On March 24, Awaji, the 19th submarine chaser, and the special gunship Beijing Maru departed Kaohsiung to escort the Tasa-31 fleet (16 ships). She arrived in Vietnam on April 1, but separated from the Tasa-31 fleet due to a failure of her main engine. On the night of April 4, Awaji left Sanjak on a single ship and moved to Singapore. She arrives in Singapore on the afternoon of the 7th. From the 8th to the 27th, she was engaged in the repair of the main machine at the 101st Navy Engineering Department in Singapore. She leaves Singapore at 10 am on the 27th to join the Simi 01 fleet. She joined the Simi 01 fleet on the 28th and arrived in Miri, Borneo on the morning of the 30th. On May 4, she escorted the Mi-02 fleet (17 participating vessels) and departed Miri. Around 8 am on May 6, Nisshin Maru sank after a torpedo attack by . The Mi-02 fleet unit arrives in Manila on May 10 and departs on May 13. They reached the coast of Mutsure Island in Kitakyushu on the 23rd via Kaohsiung. Awaji moves to Sasebo, and from the following 24th she will be engaged in the installation work of the detector recorder at the Sasebo Naval Arsenal.

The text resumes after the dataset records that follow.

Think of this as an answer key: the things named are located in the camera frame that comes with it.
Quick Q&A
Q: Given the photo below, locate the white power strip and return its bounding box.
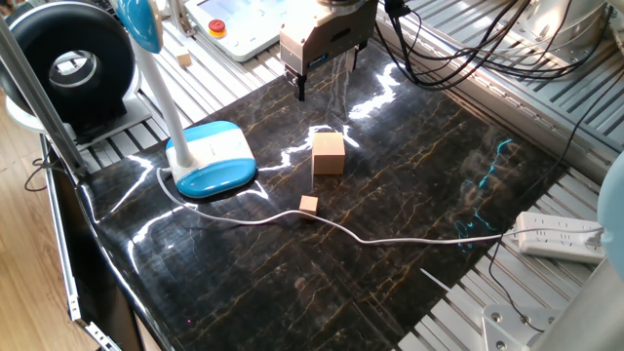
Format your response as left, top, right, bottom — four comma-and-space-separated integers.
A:
515, 211, 606, 265

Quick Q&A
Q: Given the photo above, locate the white teach pendant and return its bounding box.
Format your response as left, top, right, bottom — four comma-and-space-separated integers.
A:
183, 0, 290, 63

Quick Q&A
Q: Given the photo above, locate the thin black cable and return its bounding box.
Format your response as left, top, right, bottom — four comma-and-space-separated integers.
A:
487, 70, 624, 334

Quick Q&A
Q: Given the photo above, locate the blue and white desk lamp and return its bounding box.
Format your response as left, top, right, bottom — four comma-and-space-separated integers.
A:
114, 0, 258, 199

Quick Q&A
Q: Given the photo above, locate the black ring-shaped device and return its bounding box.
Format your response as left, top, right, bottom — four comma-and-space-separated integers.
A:
0, 1, 138, 136

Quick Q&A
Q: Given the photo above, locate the grey Schunk gripper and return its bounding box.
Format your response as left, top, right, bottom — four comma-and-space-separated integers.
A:
280, 2, 379, 102

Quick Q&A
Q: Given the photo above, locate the white plate under ring device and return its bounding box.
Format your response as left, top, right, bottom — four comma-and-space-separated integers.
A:
4, 90, 153, 147

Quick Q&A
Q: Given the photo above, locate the black gripper cable bundle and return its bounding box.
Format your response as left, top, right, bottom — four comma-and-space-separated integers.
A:
373, 0, 616, 92

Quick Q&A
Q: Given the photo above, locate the black cable on floor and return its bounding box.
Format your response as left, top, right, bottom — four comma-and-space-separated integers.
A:
23, 156, 67, 193

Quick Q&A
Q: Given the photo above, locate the silver cylindrical pedestal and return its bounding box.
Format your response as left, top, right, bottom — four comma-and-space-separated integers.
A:
514, 0, 618, 80

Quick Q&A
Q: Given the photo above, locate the large wooden cube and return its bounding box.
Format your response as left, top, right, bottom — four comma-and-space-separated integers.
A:
311, 132, 347, 176

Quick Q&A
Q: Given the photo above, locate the black marble pattern mat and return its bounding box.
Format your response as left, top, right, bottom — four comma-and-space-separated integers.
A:
77, 41, 569, 351

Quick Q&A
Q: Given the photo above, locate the aluminium frame post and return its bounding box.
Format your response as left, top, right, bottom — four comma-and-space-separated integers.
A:
0, 18, 90, 177

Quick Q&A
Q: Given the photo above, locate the silver robot mounting plate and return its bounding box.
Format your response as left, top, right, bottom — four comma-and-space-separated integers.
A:
481, 303, 563, 351

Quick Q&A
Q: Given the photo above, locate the white lamp power cable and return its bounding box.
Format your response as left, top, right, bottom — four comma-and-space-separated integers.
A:
155, 167, 605, 246

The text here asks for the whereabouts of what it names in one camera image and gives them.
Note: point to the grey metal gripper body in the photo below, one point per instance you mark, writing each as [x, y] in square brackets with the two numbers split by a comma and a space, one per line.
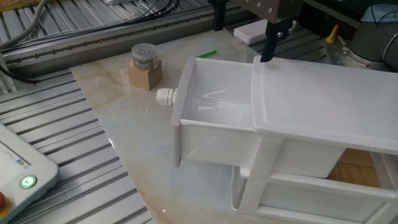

In late May, Awaji was to escort the Hi-65 fleet to Singapore. The 7th Convoy Command (Commander Maj. Gen. Mitsuharu Matsuyama, Chief of Staff Colonel Ugaki) took command of the Hi-65 Convoy, and Maj. Gen. Matsuyama raised the flag aboard Kashii. 10 ships, including Shinshu Maru, were escorted by, Taiyo-class aircraft carrier Kaiyo, and escort vessels (Awaji, Chiburi, No. 19 Kaibokan, Submarine Chaser No. 60, and Tsubame). On May 29, the Hi-65 fleet departed from Moji. After sunset on June 1, the Hi-65 fleet was sailing off the eastern coast of Taiwan, as visibility deteriorated due to rain. After 2:00 am on June 2, fired 6 torpedoes at the tanker, and Awaji, who discovered the torpedo, reported the discovery of the torpedo to the fleet flagship (Kashii). In addition, a depth charge aboard Awaji exploded underwater, causing the Hi-65 fleet to mess up and disperse. In addition to 76 crew members including Major Kozo Niki were killed, 5 were rescued by the No. 19 Kaibokan, and several were rescued by Chishin, but some died later on.

On July 10, Awaji was removed from the Imperial Kaibokan.